Nuestro cerebro tiende a funcionar espontáneamente en forma «rápida y sucia», encontrando relaciones lineales entre 2 ó 3 datos. Rápidamente armamos historias, construimos relatos que permiten que todo encaje en una sucesión que nos resulta cómoda. El hallazgo de linealidad es la aspiración inconsciente que nos guía. Una relación entre dos o más datos inscripta en una parábola o, peor aún, un movimiento sinusoidal, es algo que no se nos presenta intuitivamente. Y más allá de resultar sin dudas operativo, ¿podemos realmente creer que la realidad se mueve en línea recta? ¿Es una enfermedad el resultado de un comportamiento unívoco? Si hasta en el caso de las enfermedades infecciosas, donde el agente etiológico está claro, resulta que no todos los huéspedes enferman, y no lo hacen con igual gravedad! ¿Cómo podríamos entonces adjudicar un evento a un solo dato de laboratorio, en vez de entender que la realidad es multicausal? Sin embargo, puestos a explicar nos es fácil caer en la falacia narrativa a la que se refiere Thaleb, uniendo aquellos puntos que nos impresionan o convencen (desde el interrogatorio hasta los datos concordantes de nuestro examen clínico y los métodos complementarios) para armar un relato que nos permite actuar. Olvidamos, obviamos, aquellos datos que no encajan en nuestra forma de entender los hechos, aquellos para los que no encontramos razón. Si somos exitosos en nuestro proceder, encontramos en ello una nueva confirmación de nuestras habilidades. Cuando ello no sucede, también tenemos una explicación.
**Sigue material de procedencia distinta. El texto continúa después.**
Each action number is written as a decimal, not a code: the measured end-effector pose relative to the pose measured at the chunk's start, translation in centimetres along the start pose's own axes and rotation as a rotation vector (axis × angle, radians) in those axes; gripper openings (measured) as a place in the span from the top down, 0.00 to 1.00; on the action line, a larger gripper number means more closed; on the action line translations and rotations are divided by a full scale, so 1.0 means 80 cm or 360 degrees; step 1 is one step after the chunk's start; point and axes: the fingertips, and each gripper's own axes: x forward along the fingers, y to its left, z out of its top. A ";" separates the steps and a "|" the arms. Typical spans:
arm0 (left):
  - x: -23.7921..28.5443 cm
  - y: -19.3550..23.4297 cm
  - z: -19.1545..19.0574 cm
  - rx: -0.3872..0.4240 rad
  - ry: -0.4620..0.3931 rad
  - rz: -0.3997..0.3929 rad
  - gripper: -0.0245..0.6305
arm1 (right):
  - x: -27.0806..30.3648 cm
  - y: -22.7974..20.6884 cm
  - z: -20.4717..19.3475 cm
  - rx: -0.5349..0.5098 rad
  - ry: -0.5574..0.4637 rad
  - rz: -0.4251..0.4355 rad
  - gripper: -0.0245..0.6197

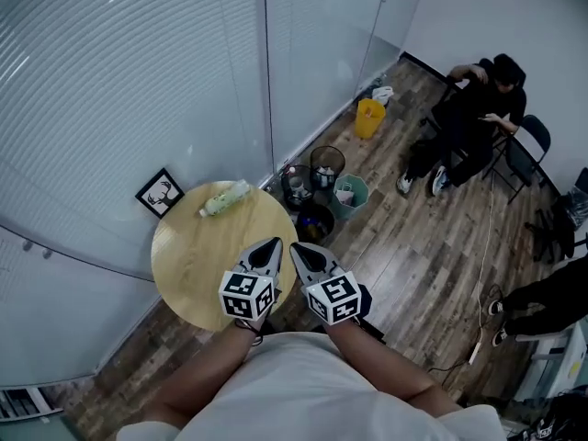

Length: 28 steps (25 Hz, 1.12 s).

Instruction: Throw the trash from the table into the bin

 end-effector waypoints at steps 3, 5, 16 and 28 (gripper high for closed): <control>-0.040 0.049 0.016 -0.0004 -0.0055 0.0092 0.95 | 0.040 0.046 0.012 -0.0034 0.0000 0.0089 0.95; -0.067 0.081 0.023 -0.0005 -0.0095 0.0165 0.95 | 0.065 0.076 0.016 -0.0057 0.0004 0.0162 0.95; -0.173 0.200 0.020 -0.0119 -0.0233 0.0564 0.95 | 0.146 0.189 0.013 -0.0155 0.0102 0.0474 0.95; -0.150 0.248 0.012 -0.0223 -0.0218 0.0712 0.95 | 0.200 0.187 0.003 -0.0229 0.0233 0.0681 0.95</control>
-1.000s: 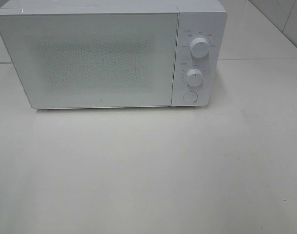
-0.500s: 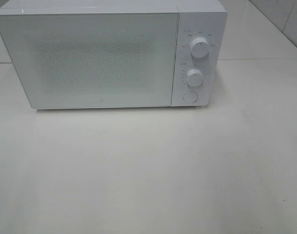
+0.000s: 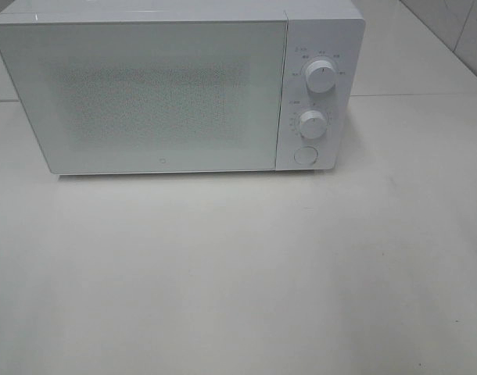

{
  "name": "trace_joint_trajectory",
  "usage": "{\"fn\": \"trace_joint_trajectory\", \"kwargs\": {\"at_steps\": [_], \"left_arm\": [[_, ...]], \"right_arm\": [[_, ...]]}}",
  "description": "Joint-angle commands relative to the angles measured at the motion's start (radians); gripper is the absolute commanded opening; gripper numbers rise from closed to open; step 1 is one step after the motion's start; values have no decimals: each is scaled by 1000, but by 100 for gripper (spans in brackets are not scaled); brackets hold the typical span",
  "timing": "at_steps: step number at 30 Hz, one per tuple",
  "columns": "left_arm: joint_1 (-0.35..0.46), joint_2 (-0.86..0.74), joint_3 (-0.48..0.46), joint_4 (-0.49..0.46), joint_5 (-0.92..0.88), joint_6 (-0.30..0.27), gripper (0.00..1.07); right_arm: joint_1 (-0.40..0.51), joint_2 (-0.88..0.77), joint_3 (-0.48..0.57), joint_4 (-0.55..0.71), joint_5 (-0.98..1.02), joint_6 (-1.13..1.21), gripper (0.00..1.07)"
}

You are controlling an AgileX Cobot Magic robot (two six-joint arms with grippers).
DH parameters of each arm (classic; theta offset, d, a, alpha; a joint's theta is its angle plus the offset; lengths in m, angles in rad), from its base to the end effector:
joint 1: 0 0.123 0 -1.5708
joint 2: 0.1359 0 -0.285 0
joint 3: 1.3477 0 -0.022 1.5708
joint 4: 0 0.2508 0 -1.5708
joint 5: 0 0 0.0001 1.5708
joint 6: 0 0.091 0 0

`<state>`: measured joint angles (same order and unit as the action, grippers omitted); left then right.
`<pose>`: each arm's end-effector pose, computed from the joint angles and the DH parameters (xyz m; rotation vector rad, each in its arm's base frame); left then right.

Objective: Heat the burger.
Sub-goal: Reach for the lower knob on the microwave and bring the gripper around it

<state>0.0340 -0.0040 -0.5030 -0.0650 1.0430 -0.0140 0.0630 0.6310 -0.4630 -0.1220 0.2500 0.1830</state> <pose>-0.0050 -0.0053 0.2797 -0.0459 2.0180 -0.0648 0.1325 0.0056 0.2930 0.0221 1.9000 0.0582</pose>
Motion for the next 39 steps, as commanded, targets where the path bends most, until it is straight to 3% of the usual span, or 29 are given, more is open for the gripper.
{"fn": "trace_joint_trajectory", "kwargs": {"at_steps": [1,14,24,30,33,39], "left_arm": [[4,-21,3,-8,-11,2,100],[4,-21,3,-8,-11,2,100],[4,-21,3,-8,-11,2,100],[4,-21,3,-8,-11,2,100],[4,-21,3,-8,-11,2,100],[4,-21,3,-8,-11,2,100]], "right_arm": [[-3,53,4,-1,-72,18,76],[-3,253,10,-8,-305,24,76],[-3,432,118,-1,-701,21,76],[-3,487,158,8,-839,3,76],[36,550,199,122,-981,-116,76],[125,608,222,249,-1084,-255,76]]}}
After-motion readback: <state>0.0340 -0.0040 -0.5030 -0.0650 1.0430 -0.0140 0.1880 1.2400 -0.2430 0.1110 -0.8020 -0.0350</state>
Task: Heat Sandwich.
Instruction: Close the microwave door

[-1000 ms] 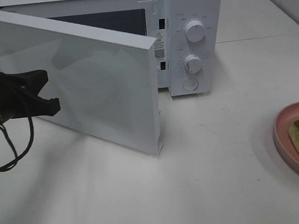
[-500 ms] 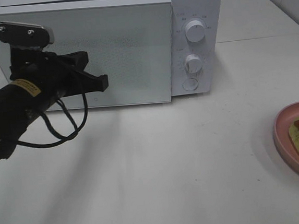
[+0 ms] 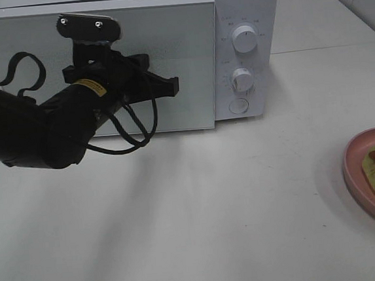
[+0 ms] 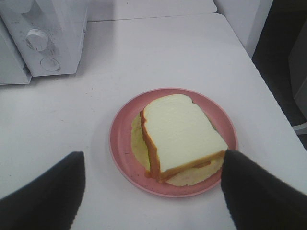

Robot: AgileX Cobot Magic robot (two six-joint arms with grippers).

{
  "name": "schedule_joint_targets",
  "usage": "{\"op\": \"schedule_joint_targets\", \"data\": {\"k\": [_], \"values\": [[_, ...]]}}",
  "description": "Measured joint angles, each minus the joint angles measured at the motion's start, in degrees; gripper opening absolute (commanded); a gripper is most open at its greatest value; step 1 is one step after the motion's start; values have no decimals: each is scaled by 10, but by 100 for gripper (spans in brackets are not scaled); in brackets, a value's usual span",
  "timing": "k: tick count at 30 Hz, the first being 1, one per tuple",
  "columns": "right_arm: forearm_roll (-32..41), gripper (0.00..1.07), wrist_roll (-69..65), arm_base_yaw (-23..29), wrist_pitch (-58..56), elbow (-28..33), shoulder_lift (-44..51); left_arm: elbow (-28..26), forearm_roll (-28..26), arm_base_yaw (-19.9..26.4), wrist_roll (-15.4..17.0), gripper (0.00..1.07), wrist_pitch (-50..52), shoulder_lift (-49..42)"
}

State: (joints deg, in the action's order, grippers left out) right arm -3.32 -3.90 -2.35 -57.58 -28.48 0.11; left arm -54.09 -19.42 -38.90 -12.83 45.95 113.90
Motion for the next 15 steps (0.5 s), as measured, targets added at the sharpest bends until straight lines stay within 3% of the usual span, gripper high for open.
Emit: {"op": "schedule_joint_targets", "data": {"k": [9,15], "values": [[0,77,0,0,0,0,0,-72,-31,-7,-34,0,-45,39],[0,77,0,0,0,0,0,-87,-28,-11,-43,0,-68,45]]}}
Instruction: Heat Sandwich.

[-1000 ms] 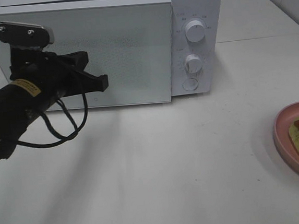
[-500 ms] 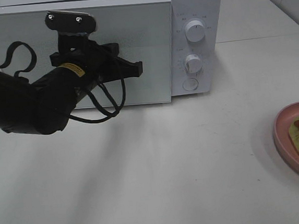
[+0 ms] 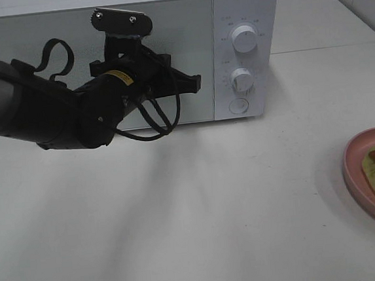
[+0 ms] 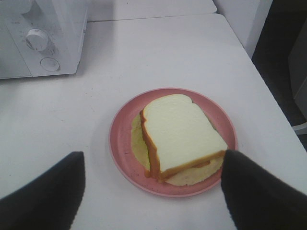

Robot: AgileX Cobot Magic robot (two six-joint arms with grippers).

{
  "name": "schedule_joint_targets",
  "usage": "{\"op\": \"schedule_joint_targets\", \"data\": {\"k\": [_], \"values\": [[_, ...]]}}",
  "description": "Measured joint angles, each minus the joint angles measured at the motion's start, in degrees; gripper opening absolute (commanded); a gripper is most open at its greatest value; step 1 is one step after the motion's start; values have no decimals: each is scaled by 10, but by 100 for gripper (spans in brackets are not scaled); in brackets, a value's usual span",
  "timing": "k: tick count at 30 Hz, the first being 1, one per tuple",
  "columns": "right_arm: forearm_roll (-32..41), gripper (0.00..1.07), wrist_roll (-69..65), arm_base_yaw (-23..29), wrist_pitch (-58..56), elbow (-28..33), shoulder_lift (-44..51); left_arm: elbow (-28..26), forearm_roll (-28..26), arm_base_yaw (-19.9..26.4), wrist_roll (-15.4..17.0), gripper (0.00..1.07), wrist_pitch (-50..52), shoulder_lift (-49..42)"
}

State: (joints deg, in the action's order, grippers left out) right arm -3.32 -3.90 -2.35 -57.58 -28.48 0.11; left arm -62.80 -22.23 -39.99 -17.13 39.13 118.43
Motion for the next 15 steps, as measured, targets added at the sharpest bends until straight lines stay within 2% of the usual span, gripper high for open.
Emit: {"op": "schedule_joint_targets", "data": {"k": [8,14,15], "values": [[0,77,1,0,0,0,0,33,-22,0,0,0,2,-28],[0,77,1,-1,0,0,0,113,-35,-15,0,0,-5,-74],[0,77,1,-1,0,0,0,122,-35,-17,0,7,-19,-82]]}}
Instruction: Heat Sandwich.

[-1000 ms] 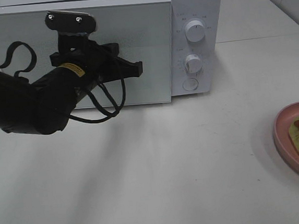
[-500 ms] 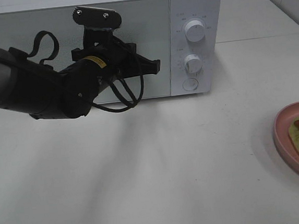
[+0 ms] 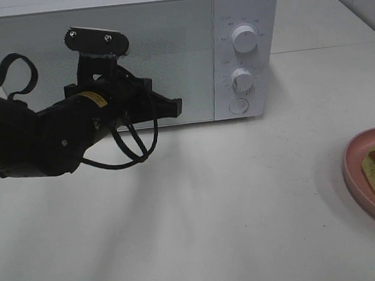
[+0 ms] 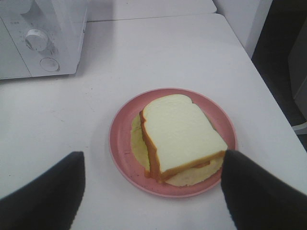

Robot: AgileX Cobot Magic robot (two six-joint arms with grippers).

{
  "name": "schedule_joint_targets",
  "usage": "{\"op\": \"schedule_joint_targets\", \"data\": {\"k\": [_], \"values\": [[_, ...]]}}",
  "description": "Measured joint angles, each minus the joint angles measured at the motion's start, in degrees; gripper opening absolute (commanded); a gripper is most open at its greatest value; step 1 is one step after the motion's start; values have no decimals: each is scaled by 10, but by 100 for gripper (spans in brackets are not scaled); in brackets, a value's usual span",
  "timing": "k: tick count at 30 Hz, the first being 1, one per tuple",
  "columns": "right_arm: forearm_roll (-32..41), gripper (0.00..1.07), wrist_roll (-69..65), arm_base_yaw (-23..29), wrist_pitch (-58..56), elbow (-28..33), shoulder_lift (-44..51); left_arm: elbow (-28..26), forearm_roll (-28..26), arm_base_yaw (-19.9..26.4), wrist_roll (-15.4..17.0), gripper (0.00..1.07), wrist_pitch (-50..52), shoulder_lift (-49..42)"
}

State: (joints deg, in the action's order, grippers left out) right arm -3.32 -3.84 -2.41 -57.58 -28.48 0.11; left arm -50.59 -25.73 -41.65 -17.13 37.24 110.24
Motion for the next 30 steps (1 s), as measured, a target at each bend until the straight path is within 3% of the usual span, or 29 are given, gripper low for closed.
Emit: {"op": "schedule_joint_targets", "data": {"k": [1,2,5,6,20,25,27,30], "values": [[0,77,0,0,0,0,0,10,1,-2,0,31,-42,-15],[0,77,0,0,0,0,0,10,1,-2,0,31,-42,-15],[0,77,0,0,0,0,0,17,1,-2,0,93,-121,-41],[0,77,0,0,0,0,0,17,1,-2,0,99,-166,-57],[0,77,0,0,0,0,0,17,41,6,-26,97,-451,-168],[0,77,0,0,0,0,0,18,45,50,-28,97,-579,-209],[0,77,0,0,0,0,0,18,45,93,-26,97,-658,-233],[0,77,0,0,0,0,0,18,46,127,-26,97,-700,-247]]}}
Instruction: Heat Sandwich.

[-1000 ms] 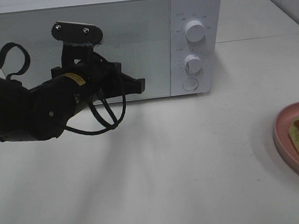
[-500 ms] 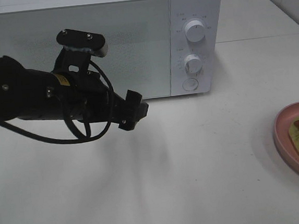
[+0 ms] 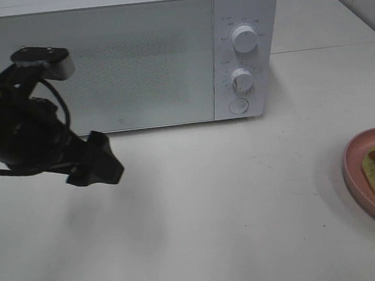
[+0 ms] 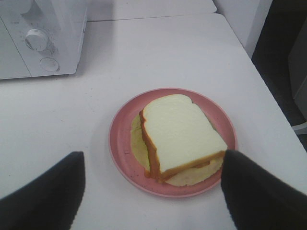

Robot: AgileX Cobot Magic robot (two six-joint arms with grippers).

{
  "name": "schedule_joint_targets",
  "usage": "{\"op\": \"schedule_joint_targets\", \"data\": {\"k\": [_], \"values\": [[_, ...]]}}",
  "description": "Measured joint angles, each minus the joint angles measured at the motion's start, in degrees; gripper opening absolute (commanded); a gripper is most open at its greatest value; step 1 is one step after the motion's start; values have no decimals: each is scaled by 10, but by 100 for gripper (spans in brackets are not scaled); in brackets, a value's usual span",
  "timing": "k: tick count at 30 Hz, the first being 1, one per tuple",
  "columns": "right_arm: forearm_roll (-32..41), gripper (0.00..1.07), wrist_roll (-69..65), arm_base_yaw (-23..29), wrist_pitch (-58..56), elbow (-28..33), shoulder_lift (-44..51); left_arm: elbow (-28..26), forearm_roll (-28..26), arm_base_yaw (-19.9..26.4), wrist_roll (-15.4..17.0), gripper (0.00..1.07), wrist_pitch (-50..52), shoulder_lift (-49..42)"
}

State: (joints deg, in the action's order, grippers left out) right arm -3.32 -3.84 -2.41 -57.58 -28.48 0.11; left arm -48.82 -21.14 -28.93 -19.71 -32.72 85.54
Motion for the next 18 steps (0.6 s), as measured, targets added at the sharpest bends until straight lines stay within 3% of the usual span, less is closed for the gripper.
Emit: {"op": "schedule_joint_targets", "data": {"k": [3,5,7,10,12,13,15,18], "values": [[0,77,0,0,0,0,0,0,1,70,2,97,-75,-31],[0,77,0,0,0,0,0,0,1,86,2,97,-89,-38],[0,77,0,0,0,0,0,0,1,142,2,97,-135,-64],[0,77,0,0,0,0,0,0,3,175,6,97,-160,-81],[0,77,0,0,0,0,0,0,18,225,30,97,-187,-106],[0,77,0,0,0,0,0,0,18,225,30,97,-187,-106],[0,77,0,0,0,0,0,0,39,272,62,97,-210,-132],[0,77,0,0,0,0,0,0,54,293,79,97,-226,-148]]}}
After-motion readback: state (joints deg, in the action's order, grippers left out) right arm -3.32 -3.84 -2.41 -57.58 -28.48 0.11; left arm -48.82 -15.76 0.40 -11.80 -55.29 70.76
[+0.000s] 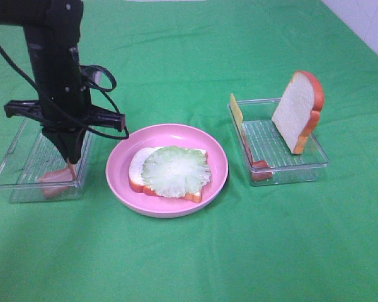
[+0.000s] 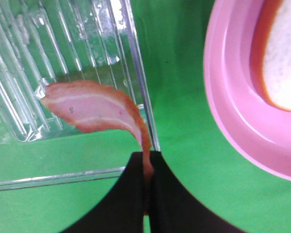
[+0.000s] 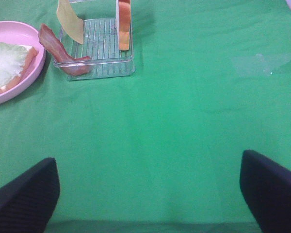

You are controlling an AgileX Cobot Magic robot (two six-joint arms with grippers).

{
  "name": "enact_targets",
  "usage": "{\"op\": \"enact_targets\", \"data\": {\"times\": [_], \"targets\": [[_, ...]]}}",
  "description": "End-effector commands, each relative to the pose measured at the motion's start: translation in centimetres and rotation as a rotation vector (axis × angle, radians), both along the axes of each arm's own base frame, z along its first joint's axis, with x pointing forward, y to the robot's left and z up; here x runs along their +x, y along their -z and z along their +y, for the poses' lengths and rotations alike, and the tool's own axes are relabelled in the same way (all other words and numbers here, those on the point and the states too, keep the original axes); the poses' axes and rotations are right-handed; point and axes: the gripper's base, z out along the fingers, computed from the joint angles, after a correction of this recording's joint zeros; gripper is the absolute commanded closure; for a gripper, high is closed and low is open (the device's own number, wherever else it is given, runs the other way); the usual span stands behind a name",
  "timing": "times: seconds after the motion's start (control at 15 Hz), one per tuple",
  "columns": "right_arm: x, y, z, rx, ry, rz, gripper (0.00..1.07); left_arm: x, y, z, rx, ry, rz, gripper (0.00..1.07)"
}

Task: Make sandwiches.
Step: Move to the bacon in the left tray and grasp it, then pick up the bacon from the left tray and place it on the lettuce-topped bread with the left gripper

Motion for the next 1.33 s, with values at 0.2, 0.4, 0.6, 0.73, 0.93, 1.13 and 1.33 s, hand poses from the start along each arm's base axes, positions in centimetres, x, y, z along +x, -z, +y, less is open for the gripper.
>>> {"op": "enact_targets", "data": {"times": [0.2, 0.4, 0.6, 0.73, 0.93, 1.13, 1.33], "targets": [[-0.3, 0.1, 0.0, 0.001, 0.003, -0.026, 0.11, -2.0, -6.0, 0.3, -0.068, -0.009, -0.065, 1.07], [-0.3, 0.1, 0.0, 0.001, 0.003, -0.026, 0.11, -2.5, -9.6, 0.0, -0.15, 0.032, -0.123, 1.07], [-0.3, 0.1, 0.0, 0.001, 0.003, -0.026, 0.11, -2.4, -10.9, -1.0, -0.26, 0.053, -0.134, 1.07], [-0.3, 0.1, 0.0, 0.001, 0.003, -0.026, 0.11, -2.4, -11.3, -1.9, -0.366, 0.076, -0.138, 1.07], [-0.3, 0.1, 0.0, 0.001, 0.003, -0.026, 0.11, -2.6, -12.2, -3.9, -0.607, 0.121, -0.147, 1.07], [-0.3, 0.1, 0.0, 0.001, 0.003, -0.026, 0.11, -2.5, -12.5, -4.8, -0.712, 0.125, -0.15, 1.07], [-0.3, 0.1, 0.0, 0.001, 0.003, -0.026, 0.11, -1.6, -10.5, -5.3, -0.713, 0.148, -0.125, 1.07]]}}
Llegados al fin de estas breves reflexiones y comentarios, que solo pretenden instalar el tema, no desentrañarlo ni mucho menos agotarlo, solo quisiéramos remarcar que el error que llamamos médico es muchas veces la expresión en el ejercicio de la medicina de dificultades, creencias y limitaciones que nos son comunes a todos, por el solo hecho de ser humanos. Que una buena forma de combatirlo, ya que no de erradicarlo, es tomar conciencia plena de las múltiples celadas que nos tiende nuestra naturaleza. Que el cerebro se comporta de manera que nos eleva hasta alturas insospechadas pero en virtud de su mismo funcionar también puede precipitarnos en la equivocación. Que, seguramente, nos equivocamos menos cuando cuestionamos más lo que hacemos, cuando nos completa la visión del otro. Y, porque todas las palabras que siguen derivan de humus (tierra en latín, la tierra de la que venimos y a la que volvemos), cuando reconocemos que errar es humano, y que se lucha contra el error no sintiéndonos humillados al admitirlo, sino aprendiendo a ser más humildes.
Dr. Jorge Thierer
Lecturas más que recomendadas:
C. Chabris, D. Simons. El gorila invisible. Editorial Siglo XXI. Buenos Aires 2011.
N. N. Thaleb. El cisne negro. Editorial Paidos. Buenos Aires 2011.
D. Kahneman. Pensar rápido, pensar despacio. Editorial Debate. Barcelona 2012.